In recent years, deep learning has been very successful in various fields. In particular, since image data contains a lot of information, it is expected that deep learning will be applied to nuclear security technology for detecting the malicious action. However, most human action recognition using deep learning only sets OK / NO in advance for the combination of object identification result, so it is difficult to apply them to complicated nuclear security situation. On the other hand, in most nuclear facility, the nuclear security rules are determined as a detailed text. So, it is desirable to detect malicious actions in captured images according to these rule text. If it is possible to flexibly determine whether the captured image scene violates or matches the nuclear security rules, it is necessary to greatly improve its practicality. However, this requires different deep learning interfaces for image identification and natural language processing.

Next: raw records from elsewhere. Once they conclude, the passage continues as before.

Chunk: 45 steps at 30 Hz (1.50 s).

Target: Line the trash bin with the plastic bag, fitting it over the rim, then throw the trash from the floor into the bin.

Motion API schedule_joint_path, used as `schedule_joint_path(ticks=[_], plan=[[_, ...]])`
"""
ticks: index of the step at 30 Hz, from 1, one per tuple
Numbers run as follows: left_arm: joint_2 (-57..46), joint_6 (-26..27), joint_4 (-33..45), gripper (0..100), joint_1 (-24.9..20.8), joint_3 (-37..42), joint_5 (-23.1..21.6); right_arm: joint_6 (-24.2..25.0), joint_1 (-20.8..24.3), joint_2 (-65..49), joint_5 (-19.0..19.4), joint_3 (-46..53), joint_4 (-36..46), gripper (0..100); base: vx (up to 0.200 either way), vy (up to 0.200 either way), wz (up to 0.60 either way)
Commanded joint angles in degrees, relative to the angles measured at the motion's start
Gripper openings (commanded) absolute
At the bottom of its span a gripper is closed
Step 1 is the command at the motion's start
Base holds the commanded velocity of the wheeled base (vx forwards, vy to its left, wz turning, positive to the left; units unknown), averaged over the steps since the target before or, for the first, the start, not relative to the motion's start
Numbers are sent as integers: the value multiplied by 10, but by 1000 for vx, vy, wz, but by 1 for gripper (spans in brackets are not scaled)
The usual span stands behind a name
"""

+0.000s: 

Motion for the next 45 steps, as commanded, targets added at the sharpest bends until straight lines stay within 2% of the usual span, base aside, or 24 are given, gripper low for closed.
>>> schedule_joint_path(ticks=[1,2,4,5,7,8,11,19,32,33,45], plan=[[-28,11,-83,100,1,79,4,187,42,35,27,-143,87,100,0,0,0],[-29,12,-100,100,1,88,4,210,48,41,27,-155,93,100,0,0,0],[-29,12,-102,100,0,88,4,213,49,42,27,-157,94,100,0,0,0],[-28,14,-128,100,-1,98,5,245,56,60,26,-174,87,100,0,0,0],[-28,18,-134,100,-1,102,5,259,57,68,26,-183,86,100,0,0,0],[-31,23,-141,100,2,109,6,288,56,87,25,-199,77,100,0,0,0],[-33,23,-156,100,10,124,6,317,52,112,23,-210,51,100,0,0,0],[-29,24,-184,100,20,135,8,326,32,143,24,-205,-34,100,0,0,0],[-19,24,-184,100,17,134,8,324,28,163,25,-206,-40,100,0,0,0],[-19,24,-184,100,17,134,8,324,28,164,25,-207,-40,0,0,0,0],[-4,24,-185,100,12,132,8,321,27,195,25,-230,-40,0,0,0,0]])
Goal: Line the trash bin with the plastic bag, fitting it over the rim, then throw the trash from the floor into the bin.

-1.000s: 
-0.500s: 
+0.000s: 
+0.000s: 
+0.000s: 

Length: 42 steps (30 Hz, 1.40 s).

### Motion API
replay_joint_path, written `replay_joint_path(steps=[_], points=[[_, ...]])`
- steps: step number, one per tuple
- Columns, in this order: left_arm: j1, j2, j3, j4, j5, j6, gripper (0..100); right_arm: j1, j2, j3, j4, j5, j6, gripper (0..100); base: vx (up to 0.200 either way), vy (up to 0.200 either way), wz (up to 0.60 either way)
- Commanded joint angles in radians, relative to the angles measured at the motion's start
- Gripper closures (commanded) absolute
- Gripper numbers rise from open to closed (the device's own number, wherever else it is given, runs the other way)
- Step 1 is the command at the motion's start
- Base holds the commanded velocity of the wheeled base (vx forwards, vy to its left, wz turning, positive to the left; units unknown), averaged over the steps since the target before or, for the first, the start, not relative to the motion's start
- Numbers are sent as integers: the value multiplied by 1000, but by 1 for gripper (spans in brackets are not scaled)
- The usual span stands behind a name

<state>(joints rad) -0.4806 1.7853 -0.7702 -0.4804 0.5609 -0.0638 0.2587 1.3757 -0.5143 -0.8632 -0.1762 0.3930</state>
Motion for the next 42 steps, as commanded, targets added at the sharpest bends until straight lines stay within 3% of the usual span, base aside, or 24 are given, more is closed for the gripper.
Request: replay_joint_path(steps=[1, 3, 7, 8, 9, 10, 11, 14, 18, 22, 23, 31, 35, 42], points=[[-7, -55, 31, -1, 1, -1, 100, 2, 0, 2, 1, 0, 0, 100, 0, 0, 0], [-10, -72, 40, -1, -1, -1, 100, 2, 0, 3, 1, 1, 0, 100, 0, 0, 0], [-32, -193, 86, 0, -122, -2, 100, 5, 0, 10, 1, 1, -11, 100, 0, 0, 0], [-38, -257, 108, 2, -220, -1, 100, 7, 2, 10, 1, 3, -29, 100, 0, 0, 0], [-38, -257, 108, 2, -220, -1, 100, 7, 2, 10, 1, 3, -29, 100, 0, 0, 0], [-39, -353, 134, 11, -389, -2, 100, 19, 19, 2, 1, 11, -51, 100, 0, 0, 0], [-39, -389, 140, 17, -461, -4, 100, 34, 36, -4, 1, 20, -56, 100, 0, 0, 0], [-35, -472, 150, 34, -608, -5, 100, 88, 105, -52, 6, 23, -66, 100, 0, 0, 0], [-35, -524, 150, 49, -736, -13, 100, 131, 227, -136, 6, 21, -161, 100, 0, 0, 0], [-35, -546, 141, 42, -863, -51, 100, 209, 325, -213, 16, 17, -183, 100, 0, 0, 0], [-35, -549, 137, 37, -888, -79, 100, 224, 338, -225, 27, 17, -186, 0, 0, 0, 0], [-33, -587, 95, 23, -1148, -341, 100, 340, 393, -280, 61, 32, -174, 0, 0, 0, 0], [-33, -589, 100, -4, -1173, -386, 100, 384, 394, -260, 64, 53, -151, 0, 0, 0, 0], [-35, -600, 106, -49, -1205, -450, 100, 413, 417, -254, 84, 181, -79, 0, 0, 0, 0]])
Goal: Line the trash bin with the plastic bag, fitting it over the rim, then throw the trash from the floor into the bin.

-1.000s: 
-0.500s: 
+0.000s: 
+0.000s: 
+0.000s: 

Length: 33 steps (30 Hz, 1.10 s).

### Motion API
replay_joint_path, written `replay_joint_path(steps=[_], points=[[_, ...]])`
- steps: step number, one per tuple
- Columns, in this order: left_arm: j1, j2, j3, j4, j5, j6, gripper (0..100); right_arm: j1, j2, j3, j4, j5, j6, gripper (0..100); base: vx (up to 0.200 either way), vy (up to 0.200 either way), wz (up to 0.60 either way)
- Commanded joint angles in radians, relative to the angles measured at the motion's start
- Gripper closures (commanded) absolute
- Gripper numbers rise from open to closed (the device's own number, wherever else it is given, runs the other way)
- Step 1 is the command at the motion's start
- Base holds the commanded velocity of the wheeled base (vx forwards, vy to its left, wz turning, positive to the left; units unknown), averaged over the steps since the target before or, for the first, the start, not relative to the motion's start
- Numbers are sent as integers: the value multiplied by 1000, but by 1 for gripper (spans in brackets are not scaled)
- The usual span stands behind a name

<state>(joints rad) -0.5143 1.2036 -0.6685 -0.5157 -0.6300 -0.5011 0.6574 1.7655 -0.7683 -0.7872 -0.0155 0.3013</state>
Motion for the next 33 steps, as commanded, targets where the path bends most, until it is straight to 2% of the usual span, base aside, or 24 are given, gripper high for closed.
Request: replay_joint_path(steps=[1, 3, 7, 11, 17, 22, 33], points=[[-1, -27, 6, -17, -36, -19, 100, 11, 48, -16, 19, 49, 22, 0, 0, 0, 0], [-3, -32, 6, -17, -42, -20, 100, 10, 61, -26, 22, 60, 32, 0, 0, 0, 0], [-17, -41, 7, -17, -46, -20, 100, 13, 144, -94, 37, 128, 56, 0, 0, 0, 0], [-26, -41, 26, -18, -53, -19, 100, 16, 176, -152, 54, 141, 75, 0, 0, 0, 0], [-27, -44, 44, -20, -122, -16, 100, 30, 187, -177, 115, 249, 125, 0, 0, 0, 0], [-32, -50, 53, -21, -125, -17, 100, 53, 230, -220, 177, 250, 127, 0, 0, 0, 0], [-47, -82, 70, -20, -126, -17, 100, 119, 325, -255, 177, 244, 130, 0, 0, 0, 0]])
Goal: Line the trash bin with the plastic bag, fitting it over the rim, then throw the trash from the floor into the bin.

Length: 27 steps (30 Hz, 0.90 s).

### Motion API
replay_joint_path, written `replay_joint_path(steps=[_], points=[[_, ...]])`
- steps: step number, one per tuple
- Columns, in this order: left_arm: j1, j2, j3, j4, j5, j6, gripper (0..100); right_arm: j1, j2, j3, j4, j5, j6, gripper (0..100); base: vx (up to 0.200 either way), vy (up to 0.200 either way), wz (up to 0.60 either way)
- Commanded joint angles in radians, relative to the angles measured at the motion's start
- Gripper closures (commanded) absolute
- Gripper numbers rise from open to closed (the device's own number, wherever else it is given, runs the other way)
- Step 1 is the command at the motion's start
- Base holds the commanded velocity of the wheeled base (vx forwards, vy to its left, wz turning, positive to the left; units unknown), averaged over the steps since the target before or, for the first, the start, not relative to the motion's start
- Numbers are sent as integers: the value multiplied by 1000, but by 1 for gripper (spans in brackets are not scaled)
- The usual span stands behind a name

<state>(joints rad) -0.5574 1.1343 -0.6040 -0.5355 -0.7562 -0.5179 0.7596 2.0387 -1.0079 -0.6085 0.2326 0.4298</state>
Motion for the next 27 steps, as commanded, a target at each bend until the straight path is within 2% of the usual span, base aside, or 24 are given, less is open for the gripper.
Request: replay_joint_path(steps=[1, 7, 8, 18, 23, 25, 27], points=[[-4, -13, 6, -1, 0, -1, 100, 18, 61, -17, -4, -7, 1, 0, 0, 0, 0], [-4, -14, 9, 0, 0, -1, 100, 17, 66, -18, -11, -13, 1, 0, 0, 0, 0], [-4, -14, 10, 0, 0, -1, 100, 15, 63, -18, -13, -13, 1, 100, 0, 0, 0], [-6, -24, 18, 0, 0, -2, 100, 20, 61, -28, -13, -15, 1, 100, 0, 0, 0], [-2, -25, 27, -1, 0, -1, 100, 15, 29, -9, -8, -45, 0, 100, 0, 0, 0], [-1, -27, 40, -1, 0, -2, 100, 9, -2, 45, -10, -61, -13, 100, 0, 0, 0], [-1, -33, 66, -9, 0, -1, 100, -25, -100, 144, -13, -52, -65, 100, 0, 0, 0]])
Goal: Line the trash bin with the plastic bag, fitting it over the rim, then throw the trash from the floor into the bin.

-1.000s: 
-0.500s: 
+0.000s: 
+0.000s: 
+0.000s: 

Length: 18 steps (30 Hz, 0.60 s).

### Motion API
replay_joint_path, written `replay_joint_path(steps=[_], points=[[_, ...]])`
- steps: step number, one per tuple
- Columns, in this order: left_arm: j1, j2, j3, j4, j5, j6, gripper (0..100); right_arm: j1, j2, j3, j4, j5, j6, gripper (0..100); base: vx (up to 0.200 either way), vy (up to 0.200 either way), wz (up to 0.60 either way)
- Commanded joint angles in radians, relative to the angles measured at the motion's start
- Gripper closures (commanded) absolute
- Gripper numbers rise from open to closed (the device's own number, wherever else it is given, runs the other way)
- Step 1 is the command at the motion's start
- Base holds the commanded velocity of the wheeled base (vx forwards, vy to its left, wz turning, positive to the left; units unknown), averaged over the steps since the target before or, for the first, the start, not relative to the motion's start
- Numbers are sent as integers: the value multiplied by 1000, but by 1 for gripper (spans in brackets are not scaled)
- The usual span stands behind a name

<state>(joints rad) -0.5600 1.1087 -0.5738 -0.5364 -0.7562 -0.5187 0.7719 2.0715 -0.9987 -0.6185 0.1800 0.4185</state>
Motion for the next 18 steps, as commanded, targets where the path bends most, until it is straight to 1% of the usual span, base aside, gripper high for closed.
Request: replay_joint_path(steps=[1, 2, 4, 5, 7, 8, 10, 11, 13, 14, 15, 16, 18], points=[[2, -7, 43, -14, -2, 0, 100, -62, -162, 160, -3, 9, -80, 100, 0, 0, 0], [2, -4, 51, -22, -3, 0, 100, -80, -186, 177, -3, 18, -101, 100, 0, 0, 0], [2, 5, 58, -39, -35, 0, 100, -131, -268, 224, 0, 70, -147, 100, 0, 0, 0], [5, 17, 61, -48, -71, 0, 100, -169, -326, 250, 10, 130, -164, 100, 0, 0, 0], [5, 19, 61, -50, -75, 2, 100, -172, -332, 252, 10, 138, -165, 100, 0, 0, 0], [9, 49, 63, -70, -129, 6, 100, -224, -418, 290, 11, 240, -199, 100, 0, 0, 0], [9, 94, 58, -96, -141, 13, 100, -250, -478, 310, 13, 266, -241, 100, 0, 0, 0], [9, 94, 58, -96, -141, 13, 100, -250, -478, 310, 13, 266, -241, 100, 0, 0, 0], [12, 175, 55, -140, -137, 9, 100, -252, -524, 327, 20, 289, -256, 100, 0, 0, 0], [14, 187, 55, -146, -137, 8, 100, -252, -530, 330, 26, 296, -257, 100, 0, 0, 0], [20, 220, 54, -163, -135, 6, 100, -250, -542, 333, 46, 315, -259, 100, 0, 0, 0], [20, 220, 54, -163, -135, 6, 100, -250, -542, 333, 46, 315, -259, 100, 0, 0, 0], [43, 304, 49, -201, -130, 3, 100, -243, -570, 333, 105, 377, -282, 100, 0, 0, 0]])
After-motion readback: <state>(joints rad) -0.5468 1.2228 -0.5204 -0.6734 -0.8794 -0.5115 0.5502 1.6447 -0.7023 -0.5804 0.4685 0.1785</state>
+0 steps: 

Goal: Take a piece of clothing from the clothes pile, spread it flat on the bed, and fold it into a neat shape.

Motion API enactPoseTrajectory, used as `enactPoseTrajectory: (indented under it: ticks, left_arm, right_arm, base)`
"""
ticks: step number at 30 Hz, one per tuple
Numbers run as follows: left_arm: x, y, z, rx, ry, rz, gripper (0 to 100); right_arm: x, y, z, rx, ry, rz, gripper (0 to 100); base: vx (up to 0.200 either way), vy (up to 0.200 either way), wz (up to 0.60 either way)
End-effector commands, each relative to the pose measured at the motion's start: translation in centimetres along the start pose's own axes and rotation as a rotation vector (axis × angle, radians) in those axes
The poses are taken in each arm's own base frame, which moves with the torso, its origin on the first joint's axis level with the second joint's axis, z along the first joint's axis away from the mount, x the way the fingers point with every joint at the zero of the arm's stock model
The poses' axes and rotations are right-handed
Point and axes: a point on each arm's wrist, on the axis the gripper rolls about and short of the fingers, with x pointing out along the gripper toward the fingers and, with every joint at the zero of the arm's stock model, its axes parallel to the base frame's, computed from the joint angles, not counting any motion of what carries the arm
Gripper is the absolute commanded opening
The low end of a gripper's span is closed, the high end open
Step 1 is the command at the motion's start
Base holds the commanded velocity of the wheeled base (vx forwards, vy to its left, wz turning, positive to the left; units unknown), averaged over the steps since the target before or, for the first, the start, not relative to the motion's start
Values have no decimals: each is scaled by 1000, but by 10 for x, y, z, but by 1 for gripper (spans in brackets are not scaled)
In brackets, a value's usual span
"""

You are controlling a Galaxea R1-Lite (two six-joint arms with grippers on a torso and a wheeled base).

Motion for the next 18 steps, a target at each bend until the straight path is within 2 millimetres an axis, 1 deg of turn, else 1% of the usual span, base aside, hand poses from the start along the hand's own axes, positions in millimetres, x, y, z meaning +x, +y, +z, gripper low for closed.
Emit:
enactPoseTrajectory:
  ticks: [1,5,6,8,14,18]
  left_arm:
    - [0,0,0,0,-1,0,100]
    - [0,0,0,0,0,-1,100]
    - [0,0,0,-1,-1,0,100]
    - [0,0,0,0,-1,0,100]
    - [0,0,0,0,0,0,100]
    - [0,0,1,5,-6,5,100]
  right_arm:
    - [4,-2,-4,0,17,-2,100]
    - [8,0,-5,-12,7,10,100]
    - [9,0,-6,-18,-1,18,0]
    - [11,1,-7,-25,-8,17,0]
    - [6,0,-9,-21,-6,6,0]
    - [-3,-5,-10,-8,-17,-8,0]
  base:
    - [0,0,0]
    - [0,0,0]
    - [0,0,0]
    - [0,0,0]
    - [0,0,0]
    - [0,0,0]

Most of the deep learning research currently being conducted is closed only within each field, and there is no mutual access, that is, an interface. The human brain, on the other hand, usually links and processes all kinds of cognitive information, including language, sight, speech, and touch. Like the brain, deep learning abilities should develop anew when different types of deep learning are interconnected. One of the reasons this is difficult is that there is no common data format between different types of deep learning.
In this study, it was determined that the logical expression is the most suitable as a common data format. The logical expression is a method of expressing the correlation between an object and a person. In this research, a deep learning interface method between image recognition and natural language processing was developed via the logical expression. This allows flexible judgment of wrong actions according to the rule text.